A World War Two veteran is still fighting fit thanks to a daily 90-minute gym workout – at the age of NINETY-EIGHT.
John Hamilton, a retired Army Major who was evacuated from Dunkirk, still enjoys a drink and smokes a pipe.
But the great-grandad – who turns 100 in April next year – is in remarkable shape thanks to his personal PT routine.
He arrives at his local gym at 8am every weekday morning and puts himself through a 90-minute routine that would leave many men half his age gasping.
A typical session sees him push his limits with 20 minutes on an exercise bike, 15 on the treadmill and then 400 stomach crunches.
John, who had a knee replacement seven years ago, also eats a healthy diet and goes for long walks – but also enjoys a glass of wine every night and a still smokes a pipe.
He looks at least 20 years younger than his age and says if he didn’t go to the gym each day he’d be dead.
John’s impressive routine means he doesn’t suffer from arthritis, his lungs and heart are in perfect working order and he only goes to the doctors twice a year for a check up.
All this is despite him smoking an ounce of tobacco a week and drinking a glass of red or white every night – or two on weekends.
Widower John, who lives by himself in the Wiltshire village of Sutton Veny, said: “My age is just a number – it’s about how I feel.
“The gym has helped me to get into better shape and it has kept me feeling young.
“I think I look younger and I put that down to the gym. As you get older it’s like old car parts that wear out, but I think I’ve kept mine going.
“If I hadn’t been going to the gym I think I would be utterly bored of my life and I would have said, ‘I really don’t want to stick around any longer’.
“I’ve got no family near me, nothing to give me an incentive. If I didn’t go I think I probably would have gone by now.”
He added: “I’m the oldest there by ten years – the next one is an 88-year-old man and the third is 81, and there are lots in their 60s and 70s.
“I think I’m probably an example to other older people as to what you can do when you’re elderly.
“I see people exercising and they don’t work very hard. I really work at it, until it almost starts to hurt me. I’m not screaming, but I’m working.
“I’m in the oldest there and I’m in good shape, I must say.”

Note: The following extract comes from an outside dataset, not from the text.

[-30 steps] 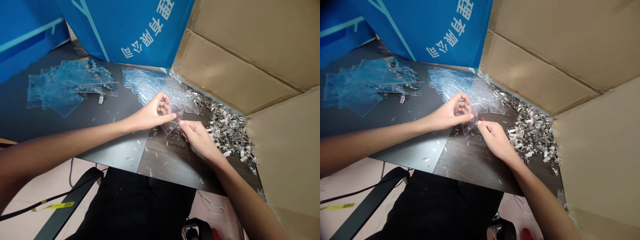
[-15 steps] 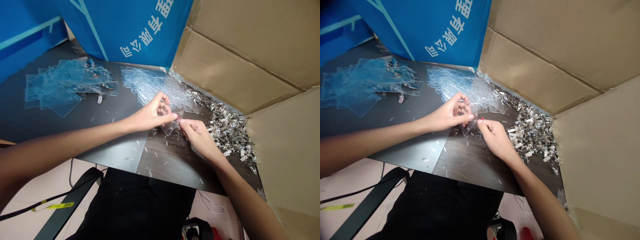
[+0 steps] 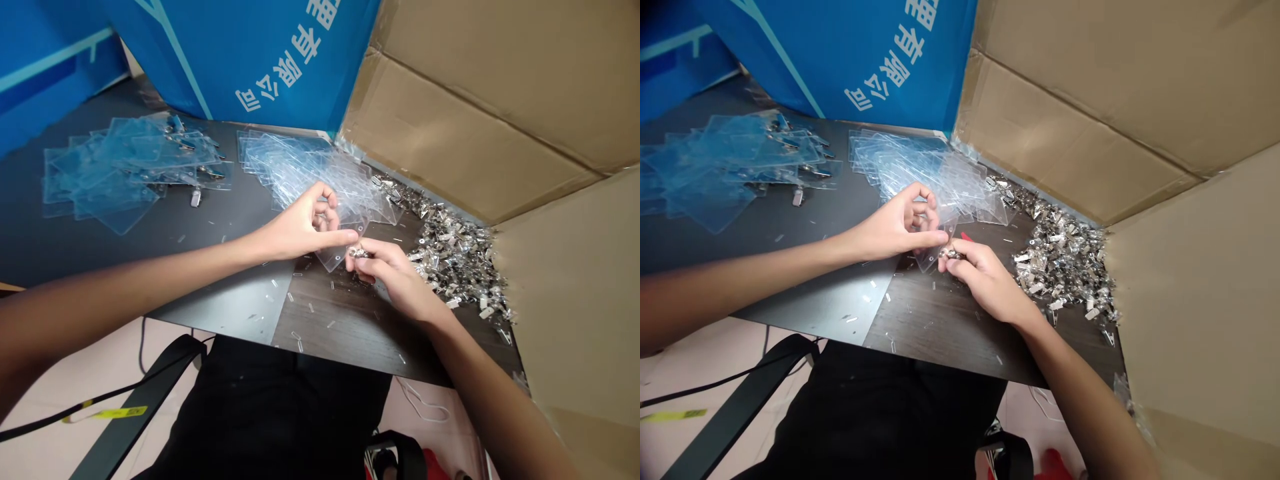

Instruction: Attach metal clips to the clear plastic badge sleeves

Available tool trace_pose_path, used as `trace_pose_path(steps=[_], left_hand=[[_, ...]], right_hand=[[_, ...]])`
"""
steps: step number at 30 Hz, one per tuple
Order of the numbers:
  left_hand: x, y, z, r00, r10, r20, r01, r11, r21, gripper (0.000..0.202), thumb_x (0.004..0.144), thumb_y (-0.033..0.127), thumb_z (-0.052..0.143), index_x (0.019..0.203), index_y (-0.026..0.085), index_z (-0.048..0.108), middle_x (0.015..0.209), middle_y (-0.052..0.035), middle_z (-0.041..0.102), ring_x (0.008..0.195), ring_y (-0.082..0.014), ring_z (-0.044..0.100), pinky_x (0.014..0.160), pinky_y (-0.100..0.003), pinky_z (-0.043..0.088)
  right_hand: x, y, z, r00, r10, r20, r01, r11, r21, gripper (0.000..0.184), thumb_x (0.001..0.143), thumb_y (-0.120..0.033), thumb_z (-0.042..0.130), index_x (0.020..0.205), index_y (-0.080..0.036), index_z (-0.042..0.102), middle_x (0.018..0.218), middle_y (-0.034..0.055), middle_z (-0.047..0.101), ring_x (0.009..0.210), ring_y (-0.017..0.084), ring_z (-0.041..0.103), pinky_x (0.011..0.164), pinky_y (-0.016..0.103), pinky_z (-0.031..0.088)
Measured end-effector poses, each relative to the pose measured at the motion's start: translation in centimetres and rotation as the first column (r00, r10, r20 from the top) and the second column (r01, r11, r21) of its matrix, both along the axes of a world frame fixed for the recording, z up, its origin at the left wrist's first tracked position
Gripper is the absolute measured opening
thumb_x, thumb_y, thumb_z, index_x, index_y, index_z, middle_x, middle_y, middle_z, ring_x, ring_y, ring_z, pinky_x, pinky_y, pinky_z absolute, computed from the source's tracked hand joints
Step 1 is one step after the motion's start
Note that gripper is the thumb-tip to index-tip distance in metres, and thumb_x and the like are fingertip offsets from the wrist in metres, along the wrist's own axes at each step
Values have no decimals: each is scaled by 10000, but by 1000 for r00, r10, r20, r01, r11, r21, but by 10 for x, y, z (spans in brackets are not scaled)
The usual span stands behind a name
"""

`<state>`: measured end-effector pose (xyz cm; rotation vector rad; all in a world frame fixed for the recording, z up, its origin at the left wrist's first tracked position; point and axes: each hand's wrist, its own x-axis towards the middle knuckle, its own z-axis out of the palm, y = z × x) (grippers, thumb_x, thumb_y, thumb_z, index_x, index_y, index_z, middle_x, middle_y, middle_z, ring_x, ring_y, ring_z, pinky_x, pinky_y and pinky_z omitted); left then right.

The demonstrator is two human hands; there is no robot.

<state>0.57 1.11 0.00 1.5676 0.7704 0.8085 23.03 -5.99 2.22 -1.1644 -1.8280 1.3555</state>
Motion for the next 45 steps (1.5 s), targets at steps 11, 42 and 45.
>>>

John, whose wife of 67 years Elsa died of dementia in 2006, has been a regular at Harridges Health and Fitness Studio in Warminster, Wilts., for 12 years.
Prior to that, the keen sportsman regularly played cricket, rugby, golf, cricket, rugby, tennis, squash and polo and served in the Army for 25 years as a young man.

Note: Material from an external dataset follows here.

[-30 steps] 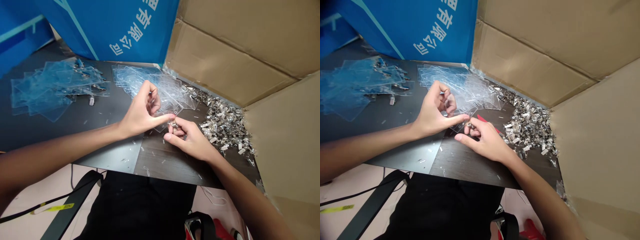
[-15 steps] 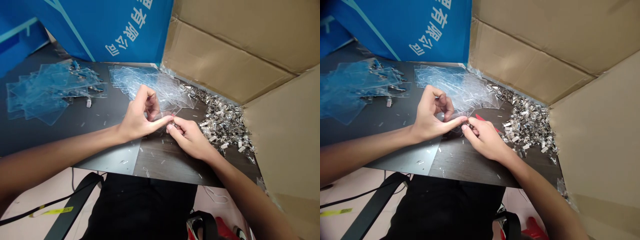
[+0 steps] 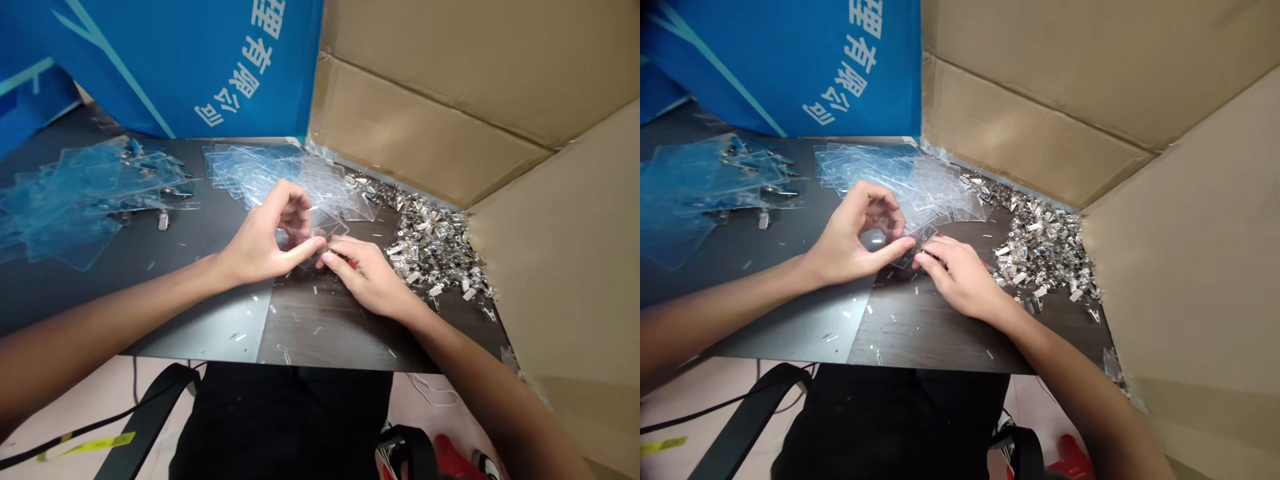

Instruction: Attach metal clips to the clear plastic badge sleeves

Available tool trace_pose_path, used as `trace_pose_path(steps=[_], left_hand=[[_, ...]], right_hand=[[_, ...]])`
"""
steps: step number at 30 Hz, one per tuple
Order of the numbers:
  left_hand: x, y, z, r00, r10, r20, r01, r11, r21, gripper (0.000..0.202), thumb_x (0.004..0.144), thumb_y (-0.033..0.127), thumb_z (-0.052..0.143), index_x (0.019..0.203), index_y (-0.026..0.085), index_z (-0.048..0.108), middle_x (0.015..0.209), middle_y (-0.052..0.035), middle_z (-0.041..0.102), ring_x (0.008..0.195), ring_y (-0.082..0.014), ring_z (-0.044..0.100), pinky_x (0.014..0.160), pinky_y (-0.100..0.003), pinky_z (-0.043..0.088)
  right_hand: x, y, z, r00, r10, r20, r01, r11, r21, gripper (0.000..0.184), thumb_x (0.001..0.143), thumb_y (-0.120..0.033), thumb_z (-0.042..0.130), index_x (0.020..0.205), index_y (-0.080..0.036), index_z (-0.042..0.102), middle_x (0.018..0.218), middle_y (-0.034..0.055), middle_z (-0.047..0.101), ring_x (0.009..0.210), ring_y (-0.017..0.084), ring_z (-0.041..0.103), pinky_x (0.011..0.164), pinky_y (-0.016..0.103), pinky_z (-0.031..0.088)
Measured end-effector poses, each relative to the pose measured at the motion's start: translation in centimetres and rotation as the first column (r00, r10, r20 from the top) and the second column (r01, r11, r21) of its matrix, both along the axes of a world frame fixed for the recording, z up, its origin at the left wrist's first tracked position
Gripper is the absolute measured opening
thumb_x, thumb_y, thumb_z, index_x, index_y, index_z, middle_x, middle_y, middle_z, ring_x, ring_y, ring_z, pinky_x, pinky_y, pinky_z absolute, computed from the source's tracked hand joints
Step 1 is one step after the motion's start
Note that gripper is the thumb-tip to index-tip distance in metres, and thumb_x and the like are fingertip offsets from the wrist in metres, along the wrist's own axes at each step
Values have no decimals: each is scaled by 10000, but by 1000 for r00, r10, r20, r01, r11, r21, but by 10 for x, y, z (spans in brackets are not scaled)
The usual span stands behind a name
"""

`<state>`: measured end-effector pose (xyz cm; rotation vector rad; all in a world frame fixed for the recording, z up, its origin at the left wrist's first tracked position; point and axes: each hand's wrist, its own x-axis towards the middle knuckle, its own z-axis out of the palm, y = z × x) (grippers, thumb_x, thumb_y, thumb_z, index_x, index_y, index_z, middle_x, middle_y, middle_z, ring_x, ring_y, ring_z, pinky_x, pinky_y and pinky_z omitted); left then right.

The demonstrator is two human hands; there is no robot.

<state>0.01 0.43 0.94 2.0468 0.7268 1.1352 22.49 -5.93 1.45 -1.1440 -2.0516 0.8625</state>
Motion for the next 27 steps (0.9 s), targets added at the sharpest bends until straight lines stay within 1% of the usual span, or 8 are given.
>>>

After joining in 1939 he served with the 1st King’s Dragoon Guards and was evacuated from Dunkirk.
The same year he met his wife Elsa when they both sheltered under the same tree during a storm in Hyde Park and they married three years later.
John served in Palestine, Germany and Jordan and worked as a tank instructor, during 25-year career with the MoD.
He retired 34 years ago aged 64 but his pace of life didn’t slow and as well as going to the gym he enjoys long country walks on weekends.
The superfit OAP, who has three children, eight grandchildren and 10 great-grandchildren, added: “After going to the gym I feel great physically and I feel adrenaline flowing.
“Mentally I’m stimulated – my mind works better when I exercise.
“Over the weekends I have no gym and I get rather fed up with myself because the gym has become a part of my life. All I can do on those days is walk for a mile or two.
“The other thing about the gym is the social side of it. People are so friendly.
“I’ve got a very big family but they all live abroad, so I don’t see much of them. I’m a bit of a loner in a way – it’s the only social activity I have.”
John, who turns 100 in April next year, added that he never wants to quit the gym – and plans to keep pushing himself.
He said: “I would be interested to know if there are many other 98-year-olds doing the same thing – perhaps we could meet up and have a competition.
“I know nobody else who is doing anything similar and I haven’t heard anything.”
“The gym want me to keep going until I’m 100 and I have no plans to stop – absolutely not”
Health centre owner Julie Harridge, 48, said: “John is completely unique. We do have some older members but no one of 98.
“He inspires a lot of people – he’s amazing. If this doesn’t inspire people then I don’t know what will.”